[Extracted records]
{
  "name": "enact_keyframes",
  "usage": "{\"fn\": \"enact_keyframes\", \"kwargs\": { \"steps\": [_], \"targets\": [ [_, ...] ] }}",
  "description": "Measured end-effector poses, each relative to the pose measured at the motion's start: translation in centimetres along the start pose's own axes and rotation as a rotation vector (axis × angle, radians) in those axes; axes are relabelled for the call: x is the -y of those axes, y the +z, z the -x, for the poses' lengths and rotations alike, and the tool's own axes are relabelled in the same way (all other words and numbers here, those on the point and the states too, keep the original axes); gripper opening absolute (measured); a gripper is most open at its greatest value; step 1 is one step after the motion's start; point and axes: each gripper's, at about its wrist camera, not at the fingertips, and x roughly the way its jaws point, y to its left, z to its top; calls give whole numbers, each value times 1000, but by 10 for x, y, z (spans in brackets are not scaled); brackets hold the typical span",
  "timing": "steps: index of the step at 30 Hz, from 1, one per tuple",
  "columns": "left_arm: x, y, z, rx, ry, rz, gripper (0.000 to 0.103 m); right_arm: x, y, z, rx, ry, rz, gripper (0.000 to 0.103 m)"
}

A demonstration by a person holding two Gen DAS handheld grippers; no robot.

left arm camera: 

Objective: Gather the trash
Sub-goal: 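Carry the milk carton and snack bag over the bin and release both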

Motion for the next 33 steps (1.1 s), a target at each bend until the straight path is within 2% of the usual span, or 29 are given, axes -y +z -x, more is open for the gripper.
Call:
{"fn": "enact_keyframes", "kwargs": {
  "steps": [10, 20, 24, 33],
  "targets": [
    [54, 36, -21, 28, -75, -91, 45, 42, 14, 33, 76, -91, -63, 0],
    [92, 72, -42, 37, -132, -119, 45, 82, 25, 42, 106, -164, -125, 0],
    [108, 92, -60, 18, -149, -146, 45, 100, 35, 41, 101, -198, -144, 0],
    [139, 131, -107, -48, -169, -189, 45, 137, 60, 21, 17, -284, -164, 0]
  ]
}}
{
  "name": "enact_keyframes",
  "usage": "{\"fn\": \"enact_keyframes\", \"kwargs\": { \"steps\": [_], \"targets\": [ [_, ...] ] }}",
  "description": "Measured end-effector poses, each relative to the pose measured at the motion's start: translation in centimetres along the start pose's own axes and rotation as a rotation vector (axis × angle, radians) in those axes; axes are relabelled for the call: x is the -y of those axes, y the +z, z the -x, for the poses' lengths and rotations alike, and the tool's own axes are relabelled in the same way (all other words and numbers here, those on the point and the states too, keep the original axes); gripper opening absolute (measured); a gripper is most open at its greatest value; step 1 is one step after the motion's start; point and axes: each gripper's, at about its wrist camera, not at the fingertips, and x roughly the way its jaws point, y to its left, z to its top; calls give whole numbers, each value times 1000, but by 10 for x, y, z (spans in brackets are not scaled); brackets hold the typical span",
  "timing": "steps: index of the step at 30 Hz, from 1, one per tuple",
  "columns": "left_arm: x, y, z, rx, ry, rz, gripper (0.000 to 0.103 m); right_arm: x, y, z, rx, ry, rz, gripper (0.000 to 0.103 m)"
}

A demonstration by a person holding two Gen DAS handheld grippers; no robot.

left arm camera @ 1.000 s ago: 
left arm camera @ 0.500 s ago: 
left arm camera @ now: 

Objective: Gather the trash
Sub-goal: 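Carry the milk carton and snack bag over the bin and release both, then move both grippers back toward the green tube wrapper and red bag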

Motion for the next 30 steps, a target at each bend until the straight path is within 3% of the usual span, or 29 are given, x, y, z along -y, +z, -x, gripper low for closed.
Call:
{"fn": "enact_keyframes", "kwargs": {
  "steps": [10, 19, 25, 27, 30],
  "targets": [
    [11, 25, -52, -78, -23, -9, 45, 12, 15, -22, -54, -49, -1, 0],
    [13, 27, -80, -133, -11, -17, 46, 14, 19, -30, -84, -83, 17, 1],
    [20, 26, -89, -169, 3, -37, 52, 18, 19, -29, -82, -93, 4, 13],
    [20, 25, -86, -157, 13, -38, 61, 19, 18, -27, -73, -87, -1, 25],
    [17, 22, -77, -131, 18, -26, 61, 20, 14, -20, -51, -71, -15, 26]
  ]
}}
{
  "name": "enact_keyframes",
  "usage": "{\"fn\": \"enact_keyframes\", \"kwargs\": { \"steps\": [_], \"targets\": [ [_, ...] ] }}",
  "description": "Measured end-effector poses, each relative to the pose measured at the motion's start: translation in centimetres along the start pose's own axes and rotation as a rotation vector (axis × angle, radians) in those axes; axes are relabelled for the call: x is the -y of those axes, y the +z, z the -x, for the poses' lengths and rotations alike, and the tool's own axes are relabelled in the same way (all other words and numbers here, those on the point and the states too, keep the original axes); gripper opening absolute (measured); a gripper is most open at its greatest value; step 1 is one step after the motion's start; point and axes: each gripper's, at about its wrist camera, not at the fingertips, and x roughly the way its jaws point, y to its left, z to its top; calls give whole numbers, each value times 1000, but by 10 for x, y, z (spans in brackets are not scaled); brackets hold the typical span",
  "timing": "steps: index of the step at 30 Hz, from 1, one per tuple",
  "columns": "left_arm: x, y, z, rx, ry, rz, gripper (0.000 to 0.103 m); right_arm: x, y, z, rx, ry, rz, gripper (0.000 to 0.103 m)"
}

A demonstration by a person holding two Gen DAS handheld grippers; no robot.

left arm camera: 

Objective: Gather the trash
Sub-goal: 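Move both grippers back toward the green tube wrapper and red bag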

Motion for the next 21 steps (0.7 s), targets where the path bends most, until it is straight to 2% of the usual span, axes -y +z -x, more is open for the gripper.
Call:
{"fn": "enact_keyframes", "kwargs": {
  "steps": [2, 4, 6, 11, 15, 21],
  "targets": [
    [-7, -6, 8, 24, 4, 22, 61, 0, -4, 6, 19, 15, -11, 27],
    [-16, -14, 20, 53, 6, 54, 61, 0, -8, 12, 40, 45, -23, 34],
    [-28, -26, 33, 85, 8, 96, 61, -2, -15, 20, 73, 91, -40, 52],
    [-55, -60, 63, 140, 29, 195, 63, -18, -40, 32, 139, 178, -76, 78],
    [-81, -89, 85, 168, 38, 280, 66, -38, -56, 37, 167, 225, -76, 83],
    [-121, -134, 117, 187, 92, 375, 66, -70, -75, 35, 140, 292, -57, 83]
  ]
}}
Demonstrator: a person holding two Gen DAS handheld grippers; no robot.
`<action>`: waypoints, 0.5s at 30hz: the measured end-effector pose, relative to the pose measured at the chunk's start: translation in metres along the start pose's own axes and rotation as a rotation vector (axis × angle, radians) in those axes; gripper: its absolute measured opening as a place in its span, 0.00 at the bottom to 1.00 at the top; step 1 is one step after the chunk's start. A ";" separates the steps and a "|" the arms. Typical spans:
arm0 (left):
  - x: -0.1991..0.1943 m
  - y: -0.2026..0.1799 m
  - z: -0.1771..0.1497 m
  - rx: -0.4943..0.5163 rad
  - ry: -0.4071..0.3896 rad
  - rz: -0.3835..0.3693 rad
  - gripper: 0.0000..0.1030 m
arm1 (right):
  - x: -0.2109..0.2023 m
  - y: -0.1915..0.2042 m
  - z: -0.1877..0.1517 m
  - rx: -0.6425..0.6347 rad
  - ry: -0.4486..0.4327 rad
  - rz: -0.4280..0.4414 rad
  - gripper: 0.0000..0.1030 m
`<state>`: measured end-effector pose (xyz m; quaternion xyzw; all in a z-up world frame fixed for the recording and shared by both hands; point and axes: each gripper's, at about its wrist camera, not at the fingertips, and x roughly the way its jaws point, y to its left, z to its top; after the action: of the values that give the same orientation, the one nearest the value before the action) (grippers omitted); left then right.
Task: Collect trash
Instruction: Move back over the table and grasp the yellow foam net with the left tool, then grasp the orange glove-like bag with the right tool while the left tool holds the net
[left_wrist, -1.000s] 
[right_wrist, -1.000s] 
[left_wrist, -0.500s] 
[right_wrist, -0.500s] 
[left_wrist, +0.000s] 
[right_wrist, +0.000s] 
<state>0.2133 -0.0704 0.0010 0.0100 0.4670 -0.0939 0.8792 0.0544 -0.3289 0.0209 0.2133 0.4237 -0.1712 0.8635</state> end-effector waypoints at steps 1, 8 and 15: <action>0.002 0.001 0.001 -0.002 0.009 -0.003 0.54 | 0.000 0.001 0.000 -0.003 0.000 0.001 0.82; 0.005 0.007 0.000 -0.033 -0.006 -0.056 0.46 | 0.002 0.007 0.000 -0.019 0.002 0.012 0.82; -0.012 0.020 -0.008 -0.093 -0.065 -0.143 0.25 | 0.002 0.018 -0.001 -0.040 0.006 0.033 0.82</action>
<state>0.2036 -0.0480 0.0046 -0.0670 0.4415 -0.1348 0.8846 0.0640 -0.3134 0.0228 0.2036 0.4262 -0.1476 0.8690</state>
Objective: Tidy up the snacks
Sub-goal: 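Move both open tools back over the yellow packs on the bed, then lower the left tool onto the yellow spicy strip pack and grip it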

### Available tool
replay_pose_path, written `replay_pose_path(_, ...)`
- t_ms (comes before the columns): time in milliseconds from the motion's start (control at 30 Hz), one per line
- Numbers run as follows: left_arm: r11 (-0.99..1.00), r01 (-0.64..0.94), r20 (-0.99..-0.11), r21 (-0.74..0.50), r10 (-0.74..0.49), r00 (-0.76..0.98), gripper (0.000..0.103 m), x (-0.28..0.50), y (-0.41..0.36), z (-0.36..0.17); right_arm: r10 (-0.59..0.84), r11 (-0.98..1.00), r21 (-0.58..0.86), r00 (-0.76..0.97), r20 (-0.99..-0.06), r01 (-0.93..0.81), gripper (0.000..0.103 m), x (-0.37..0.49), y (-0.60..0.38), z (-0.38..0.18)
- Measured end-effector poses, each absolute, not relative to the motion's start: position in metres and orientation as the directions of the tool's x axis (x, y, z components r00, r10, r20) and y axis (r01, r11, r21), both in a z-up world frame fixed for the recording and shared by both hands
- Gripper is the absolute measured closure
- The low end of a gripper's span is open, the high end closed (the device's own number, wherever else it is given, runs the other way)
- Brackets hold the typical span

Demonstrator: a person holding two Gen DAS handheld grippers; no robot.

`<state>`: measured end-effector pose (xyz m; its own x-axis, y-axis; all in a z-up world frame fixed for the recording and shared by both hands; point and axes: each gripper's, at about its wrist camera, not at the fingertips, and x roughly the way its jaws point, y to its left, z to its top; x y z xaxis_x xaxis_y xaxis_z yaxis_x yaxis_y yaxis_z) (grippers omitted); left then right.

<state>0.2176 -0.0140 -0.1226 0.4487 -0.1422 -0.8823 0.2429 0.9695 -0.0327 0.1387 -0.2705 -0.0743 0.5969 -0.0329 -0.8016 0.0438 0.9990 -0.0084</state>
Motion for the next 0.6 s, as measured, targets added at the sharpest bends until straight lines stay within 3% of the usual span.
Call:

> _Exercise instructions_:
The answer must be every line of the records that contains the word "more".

> _The completed task_:
Motion for the next 33 steps (1.1 s), a target at each bend until the straight path is within 2% of the usual span, or 29 are given, axes -y +z -x, more is open for the gripper.
Motion for the next 21 steps (0.7 s), targets where the path bends most, until it is straight to 2% of the usual span, axes -y +z -x, more is open for the gripper.

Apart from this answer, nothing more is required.